Karnataka results: Cong and BJP reach out to JD(S), offer deputy CM post
With the counting of votes of the Karnataka assembly polls slated for Tuesday, and most exit polls having predicted a hung assembly, behind the scenes negotiations are on
Janata Dal (Secular) leader and former Chief Minister HD Kumaraswamy was in Singapore since Saturday, which has led to speculation that his party, as also principal rivals Bharatiya Janata Party (BJP) and Congress are preparing for a hung verdict.
Officially, the BJP and Congress expressed confidence that they will emerge the single largest party, and manage to cross the 112-seat halfway mark in the 224-member state assembly, polling for which was on Saturday.
Sources in both parties, however, also admitted that they have reached out to JD(S). Their tentative alliance formula proposed to the JD (S) was also identical. Sources in both parties said they would be willing to offer deputy chief minister’s post to the JD (S).
The Centre for Media Studies, a not-for-profit research organisation, on Monday said the just concluded Karnataka assembly polls were the “most expensive ever” assembly polls in the country in terms of money spent by political parties and candidates. It said nearly Rs 100 billion was spent in Karnataka polls, which was twice of the money spent in the assembly polls in the state in 2013. The research agency said the figure didn’t include the expenditure incurred on the prime minister’s campaign.
With the counting of votes of the Karnataka assembly polls slated for Tuesday, and most exit polls having predicted a hung assembly, behind the scenes negotiations are on. JD(S) sources said Kumaraswamy, who has been a chief minister once, is unlikely to accept the offer to be the deputy chief minister. The BJP and Congress are hopeful that Kumaraswamy would be amenable to accepting his elder brother HD Revanna as the deputy chief ministerial candidate.
Kumaraswamy, some in the JD(S) claimed, was in Singapore for health reasons. But it seemed former prime minister HD Deve Gowda’s son wanted to get away from Bengaluru, and was set to return on Monday night.
Opposition leaders, including Communist Party of India (Marxist) chief Sitaram Yechury and dissident Janata Dal (United) leader Sharad Yadav, have also spoken with Deve Gowda.
While considerations other than purely political might dictate the eventual shape of things, Yechury and others have advised Deve Gowda to remember how his party suffered politically when Kumaraswamy formed a coalition government with the BJP in 2006 and also efforts that the opposition putting in to ensure a ‘one-on-one’ fight against the BJP in 2019 Lok Sabha.
The JD(S) on Sunday complained that the Congress has not reached out to them. Congress sources said necessary outreach has been done since. On Sunday, outgoing Chief Minister Siddaramaiah said he was open to a Dalit chief minister heading the Congress government. Some in the opposition said this was a clear indication that Siddaramaiah expected Congress to fall short of the halfway mark of 112 in the 224-member assembly.

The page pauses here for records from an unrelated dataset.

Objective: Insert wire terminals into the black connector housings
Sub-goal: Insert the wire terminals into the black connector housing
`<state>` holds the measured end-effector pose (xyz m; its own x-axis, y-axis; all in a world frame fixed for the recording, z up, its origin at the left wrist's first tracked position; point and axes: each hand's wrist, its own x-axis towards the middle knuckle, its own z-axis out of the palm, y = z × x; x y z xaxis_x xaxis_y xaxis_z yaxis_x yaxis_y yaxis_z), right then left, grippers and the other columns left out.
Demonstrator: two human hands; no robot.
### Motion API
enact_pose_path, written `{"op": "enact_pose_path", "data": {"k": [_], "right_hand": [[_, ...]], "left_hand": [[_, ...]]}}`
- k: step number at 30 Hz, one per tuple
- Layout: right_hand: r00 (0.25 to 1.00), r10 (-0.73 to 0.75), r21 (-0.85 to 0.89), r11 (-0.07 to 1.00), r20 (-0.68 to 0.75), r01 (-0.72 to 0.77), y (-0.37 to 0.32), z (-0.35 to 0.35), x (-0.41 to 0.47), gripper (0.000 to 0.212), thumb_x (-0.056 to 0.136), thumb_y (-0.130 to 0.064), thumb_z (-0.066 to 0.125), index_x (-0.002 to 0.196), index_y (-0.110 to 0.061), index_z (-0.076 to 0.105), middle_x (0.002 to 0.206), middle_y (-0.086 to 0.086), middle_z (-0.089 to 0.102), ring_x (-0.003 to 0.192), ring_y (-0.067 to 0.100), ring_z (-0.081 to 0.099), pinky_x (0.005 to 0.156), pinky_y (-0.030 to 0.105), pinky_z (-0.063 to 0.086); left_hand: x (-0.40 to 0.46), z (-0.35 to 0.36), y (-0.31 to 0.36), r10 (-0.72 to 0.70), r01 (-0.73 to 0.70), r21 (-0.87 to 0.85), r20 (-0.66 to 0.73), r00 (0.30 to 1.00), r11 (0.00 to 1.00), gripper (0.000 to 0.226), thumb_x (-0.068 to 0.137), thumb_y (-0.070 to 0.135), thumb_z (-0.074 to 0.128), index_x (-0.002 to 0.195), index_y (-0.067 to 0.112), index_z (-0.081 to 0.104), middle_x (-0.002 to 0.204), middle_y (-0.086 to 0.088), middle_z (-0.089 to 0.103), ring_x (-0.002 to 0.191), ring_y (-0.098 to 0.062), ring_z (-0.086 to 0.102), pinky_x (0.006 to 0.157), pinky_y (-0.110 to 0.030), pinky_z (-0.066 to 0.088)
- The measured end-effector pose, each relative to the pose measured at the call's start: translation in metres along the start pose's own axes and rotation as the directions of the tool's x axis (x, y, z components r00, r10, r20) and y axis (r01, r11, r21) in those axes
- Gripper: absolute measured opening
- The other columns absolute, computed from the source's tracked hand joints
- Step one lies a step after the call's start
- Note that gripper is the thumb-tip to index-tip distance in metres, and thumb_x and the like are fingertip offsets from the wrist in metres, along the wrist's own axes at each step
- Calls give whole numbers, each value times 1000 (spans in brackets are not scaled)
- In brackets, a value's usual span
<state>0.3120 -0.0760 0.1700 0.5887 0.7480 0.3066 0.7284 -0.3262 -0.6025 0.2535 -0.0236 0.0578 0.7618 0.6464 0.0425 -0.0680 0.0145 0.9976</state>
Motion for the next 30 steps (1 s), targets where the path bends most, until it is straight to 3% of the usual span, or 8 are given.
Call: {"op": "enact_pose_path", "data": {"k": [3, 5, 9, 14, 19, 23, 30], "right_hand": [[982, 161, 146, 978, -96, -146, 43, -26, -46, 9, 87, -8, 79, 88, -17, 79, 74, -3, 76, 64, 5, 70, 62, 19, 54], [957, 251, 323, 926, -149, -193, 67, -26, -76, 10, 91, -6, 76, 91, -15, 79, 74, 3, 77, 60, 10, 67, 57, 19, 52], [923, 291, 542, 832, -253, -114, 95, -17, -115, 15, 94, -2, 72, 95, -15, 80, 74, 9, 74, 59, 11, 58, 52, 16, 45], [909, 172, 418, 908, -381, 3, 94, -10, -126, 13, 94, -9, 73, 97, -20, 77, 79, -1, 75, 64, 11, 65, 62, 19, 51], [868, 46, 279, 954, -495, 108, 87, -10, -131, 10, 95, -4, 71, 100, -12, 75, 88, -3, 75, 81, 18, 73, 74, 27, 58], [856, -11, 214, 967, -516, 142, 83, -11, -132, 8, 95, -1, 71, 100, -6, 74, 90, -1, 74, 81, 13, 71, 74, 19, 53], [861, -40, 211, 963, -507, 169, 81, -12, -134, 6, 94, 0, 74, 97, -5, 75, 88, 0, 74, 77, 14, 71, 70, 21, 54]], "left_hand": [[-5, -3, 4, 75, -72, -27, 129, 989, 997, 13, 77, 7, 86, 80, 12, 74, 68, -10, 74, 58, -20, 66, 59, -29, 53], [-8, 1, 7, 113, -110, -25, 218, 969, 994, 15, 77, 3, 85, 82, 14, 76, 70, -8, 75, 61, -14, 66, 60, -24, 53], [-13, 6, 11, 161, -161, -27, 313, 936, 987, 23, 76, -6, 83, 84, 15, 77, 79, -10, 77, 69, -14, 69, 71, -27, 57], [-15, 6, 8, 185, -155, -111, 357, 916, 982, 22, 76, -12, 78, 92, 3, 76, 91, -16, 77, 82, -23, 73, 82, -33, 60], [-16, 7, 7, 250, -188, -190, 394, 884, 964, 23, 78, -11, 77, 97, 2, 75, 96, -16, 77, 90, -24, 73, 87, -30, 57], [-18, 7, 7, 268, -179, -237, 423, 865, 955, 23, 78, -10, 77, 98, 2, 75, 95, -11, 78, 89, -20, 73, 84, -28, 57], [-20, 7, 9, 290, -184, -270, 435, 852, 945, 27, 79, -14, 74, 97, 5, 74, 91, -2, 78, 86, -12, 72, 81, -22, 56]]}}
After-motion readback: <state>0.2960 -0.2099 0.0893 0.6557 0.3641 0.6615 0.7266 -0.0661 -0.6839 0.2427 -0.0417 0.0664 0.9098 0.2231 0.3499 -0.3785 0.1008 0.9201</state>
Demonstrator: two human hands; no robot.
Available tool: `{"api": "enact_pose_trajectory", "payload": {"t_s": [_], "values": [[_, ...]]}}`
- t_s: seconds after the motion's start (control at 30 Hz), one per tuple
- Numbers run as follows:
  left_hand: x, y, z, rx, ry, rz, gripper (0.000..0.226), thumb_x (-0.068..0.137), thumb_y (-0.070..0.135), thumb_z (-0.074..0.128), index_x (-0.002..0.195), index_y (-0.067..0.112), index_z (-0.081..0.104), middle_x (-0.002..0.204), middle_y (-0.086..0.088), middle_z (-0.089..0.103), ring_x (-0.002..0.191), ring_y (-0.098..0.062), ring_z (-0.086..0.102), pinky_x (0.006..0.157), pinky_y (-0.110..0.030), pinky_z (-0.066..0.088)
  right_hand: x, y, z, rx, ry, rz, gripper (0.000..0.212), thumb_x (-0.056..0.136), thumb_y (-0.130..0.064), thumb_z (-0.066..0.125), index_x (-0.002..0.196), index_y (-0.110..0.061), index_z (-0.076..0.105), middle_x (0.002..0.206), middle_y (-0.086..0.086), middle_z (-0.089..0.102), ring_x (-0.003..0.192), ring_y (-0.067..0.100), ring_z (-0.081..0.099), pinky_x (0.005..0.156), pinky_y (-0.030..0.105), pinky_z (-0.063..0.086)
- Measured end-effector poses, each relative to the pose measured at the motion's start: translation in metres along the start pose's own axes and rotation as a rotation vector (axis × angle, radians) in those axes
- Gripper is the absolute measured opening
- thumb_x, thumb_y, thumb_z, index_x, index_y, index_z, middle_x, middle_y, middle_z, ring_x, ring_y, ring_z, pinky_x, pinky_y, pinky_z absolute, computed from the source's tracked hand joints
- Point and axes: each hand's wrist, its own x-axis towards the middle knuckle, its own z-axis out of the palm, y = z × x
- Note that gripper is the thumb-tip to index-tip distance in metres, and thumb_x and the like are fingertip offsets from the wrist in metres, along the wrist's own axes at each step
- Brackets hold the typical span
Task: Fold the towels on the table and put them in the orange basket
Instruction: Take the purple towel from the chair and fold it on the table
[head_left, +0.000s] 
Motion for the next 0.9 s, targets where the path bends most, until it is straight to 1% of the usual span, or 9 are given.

Some others said Siddaramaih said this to put pressure on the Bahujan Samaj Party, which had fought the election in alliance with the JD (S), and BSP chief Mayawati would not approve of her ally supporting the BJP.
The JD (S) going with the BJP could hurt its Dalit and Muslim support base, but leaders conceded that stranger things have happened in Indian politics. Congress had two senior Dalit leaders in its ranks, leader of the Congress in the Lok Sabha Mallikarjun Kharge and state Congress chief G Parameshwara. While Kharge has expressed his unwillingness to return to Karnataka, Parameshwara and Siddaramaiah have never been on the best of terms.
The BJP, meanwhile, has put its strategists, including Prakash Javadekar, Piyush Goyal and P Muralidhar Rao, on alert. The Congress has deputed Ghulam Nabi Azad and Ashok Gehlot.